Developing a research mentorship program

The American society of pediatric nephrology's experience

Tetyana L. Vasylyeva, María E. Díaz-González de Ferris, David S. Hains, Jacqueline Ho, Lyndsay A. Harshman, Kimberly J. Reidy, Tammy McLoughlin Brady, Daryl M. Okamura, Dmitry V. Samsonov, Scott E. Wenderfer, Erum A. Hartung

Research output: Contribution to journalArticle

Abstract

Background: Mentor-mentee relationships provide support and guidance for the development of an academic physician's research career. The experience in mentorship program implementation is valuable for medical fields in providing research opportunities to young faculty. Methods: The American Society of Pediatric Nephrology (ASPN) established a research mentorship program to a) assist with matching of appropriate mentor-mentee pairs and b) establish metrics for desirable mentor-mentee outcomes with two independent components: 1) the grants review workshop, a short-term program providing mentor feedback on grant proposals, and 2) the longitudinal program, establishing long-term mentor-mentee relationships. Regular surveys of both mentors and mentees were reviewed to evaluate and refine the program. Results: Twelve mentees and 17 mentors participated in the grant review workshop and 19 mentees were matched to mentors in the longitudinal program.
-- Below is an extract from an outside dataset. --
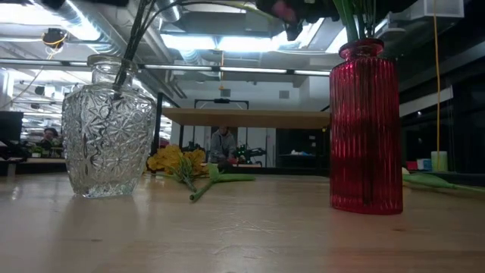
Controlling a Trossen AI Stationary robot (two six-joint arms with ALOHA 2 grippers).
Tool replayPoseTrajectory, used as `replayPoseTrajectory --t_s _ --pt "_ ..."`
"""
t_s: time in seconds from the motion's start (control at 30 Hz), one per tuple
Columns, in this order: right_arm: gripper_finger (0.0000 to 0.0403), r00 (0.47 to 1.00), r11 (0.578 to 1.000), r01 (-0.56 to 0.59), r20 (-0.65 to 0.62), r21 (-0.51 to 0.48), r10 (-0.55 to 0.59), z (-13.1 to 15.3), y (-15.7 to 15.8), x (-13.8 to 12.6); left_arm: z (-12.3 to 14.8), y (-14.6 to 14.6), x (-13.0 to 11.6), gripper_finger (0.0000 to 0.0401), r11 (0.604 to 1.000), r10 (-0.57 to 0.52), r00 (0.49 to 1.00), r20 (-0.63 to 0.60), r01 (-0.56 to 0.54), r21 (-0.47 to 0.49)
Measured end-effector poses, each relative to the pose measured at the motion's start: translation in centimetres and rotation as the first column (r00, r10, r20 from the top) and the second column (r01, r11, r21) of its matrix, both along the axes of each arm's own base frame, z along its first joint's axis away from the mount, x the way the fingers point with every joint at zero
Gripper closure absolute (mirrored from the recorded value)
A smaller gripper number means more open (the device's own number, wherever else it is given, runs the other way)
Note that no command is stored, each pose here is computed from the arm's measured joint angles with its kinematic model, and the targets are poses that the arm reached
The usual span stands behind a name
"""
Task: Pick and place flowers into a vace then onto a shelf
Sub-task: Put the yellow flowers into the transparent vase
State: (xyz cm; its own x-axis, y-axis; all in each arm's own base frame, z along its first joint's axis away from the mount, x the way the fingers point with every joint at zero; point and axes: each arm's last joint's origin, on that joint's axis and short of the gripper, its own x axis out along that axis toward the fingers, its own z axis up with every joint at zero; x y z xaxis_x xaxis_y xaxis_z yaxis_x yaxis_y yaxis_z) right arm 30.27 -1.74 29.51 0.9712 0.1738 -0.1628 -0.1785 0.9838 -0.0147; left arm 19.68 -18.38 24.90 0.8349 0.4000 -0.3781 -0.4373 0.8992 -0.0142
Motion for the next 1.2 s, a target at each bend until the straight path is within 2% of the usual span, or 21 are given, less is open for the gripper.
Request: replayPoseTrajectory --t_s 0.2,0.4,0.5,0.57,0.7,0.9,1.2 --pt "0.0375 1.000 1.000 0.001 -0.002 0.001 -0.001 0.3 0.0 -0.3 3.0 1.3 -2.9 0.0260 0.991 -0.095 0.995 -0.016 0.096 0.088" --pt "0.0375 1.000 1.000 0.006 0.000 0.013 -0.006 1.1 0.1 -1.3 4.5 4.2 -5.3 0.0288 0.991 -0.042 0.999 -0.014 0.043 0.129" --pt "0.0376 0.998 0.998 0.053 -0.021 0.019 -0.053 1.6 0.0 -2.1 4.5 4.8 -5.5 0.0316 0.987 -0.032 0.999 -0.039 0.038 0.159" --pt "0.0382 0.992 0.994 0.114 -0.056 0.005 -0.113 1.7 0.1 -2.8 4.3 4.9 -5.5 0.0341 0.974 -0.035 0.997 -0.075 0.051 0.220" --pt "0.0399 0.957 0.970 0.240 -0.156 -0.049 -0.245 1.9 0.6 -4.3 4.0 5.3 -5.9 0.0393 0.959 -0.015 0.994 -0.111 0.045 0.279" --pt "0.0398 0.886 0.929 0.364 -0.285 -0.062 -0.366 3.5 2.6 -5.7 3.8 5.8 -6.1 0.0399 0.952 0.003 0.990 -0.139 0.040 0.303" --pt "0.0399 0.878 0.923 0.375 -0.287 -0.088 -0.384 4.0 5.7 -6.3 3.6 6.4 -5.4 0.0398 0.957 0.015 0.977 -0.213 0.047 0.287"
A review of NIH RePORTER data indicated that since 2014, 13 NIH grants have been awarded. Mentees in the longitudinal program reported that the program helped most with identifying an outside mentor, improving grant research content, and with general career development. Mentors perceived themselves to be most helpful in assisting with overall career plans. Email communications were preferred over phone or face-to-face communications. Mentees endorsed strong interest in staying in touch with their mentors and 100% of mentors expressed their willingness to serve in the future. Conclusion: This mentorship program was initiated and supported by a relatively small medical society and has shown early success in cultivating mentoring relationships for a future generation of clinician-scientists and could serve as a model.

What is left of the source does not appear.